WORK TO BE COMPLETED => One figure is wanted here: how many lines in the entries hold the word "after".

^^^^^^^^^^^^^^^^

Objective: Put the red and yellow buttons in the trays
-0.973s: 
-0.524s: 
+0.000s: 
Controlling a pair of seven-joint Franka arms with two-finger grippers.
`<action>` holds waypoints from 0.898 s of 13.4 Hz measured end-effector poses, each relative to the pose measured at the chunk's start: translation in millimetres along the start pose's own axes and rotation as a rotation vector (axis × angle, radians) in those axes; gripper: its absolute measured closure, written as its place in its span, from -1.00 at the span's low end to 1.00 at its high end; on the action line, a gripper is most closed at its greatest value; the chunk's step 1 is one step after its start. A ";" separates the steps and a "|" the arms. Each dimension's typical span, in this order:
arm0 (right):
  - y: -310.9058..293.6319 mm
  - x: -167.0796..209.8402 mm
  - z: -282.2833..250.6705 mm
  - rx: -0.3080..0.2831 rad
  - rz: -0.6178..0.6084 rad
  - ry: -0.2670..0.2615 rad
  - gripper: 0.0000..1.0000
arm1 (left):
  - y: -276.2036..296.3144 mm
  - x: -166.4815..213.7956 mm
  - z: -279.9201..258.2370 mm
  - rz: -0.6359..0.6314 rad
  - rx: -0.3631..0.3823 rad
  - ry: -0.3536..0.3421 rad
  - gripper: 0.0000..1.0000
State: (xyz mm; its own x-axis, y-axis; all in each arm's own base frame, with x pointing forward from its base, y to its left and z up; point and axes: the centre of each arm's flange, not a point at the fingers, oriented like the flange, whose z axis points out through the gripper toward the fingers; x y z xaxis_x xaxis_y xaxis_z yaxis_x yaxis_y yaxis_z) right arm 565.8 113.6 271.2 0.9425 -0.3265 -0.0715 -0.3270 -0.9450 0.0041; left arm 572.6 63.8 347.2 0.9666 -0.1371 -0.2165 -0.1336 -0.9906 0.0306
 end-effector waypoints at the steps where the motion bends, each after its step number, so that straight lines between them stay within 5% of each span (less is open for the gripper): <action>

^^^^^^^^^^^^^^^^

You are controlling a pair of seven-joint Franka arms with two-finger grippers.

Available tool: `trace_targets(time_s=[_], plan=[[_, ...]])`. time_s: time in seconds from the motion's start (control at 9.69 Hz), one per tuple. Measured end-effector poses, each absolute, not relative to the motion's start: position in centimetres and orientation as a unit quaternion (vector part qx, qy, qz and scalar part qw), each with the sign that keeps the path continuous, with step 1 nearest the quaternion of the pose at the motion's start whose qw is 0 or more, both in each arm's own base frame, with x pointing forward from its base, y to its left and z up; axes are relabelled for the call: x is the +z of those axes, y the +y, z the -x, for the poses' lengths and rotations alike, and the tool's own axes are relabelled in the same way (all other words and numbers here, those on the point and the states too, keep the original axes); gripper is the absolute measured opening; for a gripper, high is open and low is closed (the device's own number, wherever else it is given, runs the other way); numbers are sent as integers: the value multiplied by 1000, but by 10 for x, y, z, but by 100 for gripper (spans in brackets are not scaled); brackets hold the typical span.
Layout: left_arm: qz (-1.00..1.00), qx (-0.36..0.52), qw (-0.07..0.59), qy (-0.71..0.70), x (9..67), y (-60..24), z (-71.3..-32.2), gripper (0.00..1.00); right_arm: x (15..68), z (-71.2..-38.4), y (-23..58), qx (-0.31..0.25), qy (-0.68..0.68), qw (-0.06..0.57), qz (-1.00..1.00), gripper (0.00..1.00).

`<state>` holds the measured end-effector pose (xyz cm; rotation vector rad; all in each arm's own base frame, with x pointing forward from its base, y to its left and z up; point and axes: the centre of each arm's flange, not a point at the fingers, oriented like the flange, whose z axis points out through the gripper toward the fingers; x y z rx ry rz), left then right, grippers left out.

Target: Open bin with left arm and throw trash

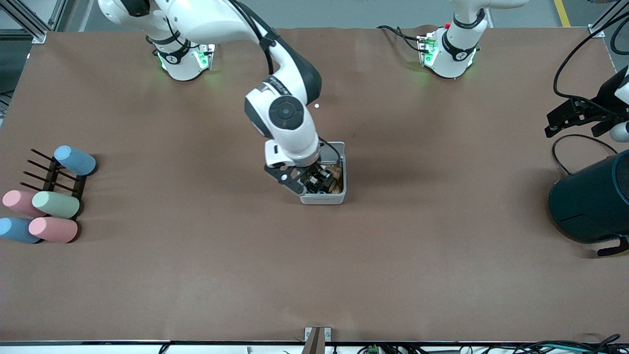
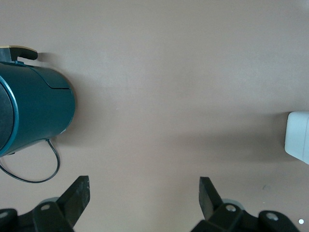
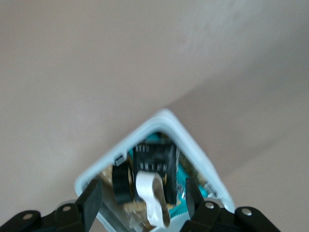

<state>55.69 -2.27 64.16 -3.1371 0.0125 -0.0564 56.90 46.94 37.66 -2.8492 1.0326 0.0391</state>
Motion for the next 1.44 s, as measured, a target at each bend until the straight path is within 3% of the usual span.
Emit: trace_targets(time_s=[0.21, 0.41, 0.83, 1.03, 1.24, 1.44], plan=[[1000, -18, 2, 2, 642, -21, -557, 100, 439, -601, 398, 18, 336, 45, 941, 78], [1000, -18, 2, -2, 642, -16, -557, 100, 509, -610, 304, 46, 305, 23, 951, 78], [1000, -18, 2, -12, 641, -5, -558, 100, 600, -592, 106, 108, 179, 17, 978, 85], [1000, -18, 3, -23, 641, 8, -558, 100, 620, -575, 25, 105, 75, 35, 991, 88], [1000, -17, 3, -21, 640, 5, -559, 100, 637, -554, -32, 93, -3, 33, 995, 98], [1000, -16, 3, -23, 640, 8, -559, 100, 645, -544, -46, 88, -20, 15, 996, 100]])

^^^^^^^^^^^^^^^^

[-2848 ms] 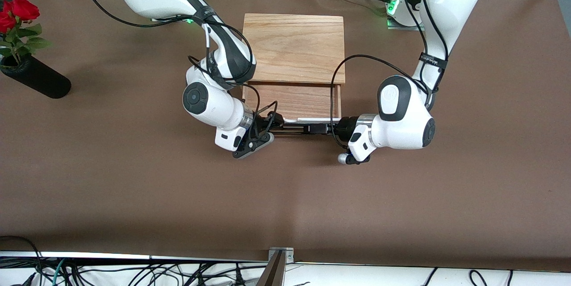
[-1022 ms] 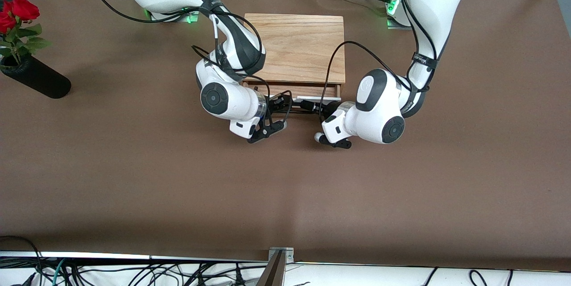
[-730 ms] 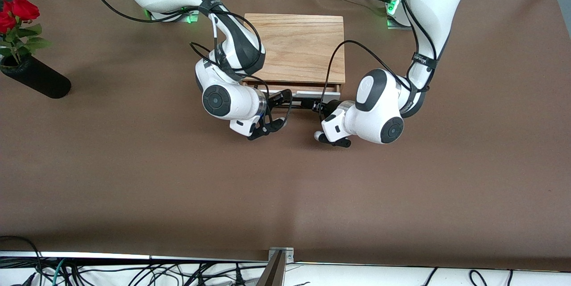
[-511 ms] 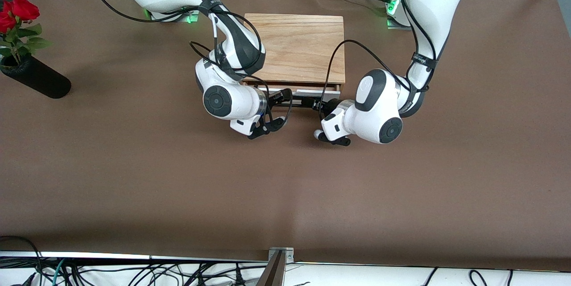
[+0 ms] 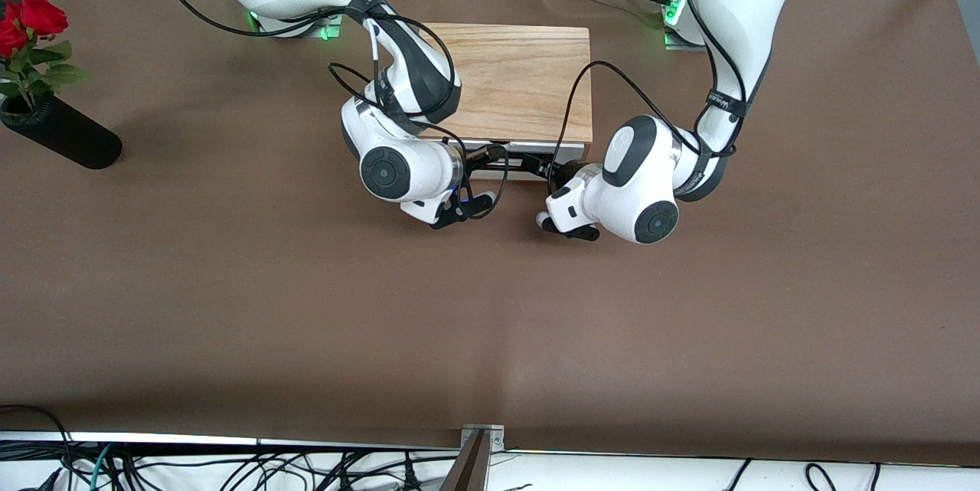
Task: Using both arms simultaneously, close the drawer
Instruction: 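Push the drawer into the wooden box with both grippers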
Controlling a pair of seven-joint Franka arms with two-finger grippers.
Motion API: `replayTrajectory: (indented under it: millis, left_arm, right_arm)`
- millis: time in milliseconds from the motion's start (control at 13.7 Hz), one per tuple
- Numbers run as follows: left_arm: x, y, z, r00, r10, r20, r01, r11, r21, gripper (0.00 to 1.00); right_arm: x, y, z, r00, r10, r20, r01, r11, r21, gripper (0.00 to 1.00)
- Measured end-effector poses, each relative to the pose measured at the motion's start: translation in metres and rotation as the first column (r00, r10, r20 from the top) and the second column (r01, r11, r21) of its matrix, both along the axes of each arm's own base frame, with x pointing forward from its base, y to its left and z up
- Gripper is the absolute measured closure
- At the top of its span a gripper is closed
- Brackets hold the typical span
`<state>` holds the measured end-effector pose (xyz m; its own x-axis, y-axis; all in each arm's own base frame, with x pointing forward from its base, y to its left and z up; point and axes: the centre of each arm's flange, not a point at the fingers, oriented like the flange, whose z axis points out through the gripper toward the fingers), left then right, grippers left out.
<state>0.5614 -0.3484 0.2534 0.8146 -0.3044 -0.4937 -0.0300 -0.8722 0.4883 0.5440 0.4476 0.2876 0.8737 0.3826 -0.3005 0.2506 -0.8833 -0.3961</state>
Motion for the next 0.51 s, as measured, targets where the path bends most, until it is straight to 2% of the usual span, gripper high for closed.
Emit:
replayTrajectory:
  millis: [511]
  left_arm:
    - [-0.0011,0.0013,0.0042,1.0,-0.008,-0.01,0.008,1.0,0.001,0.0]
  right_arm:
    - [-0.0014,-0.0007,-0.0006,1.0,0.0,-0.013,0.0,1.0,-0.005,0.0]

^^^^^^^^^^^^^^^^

TASK ANSWER => 2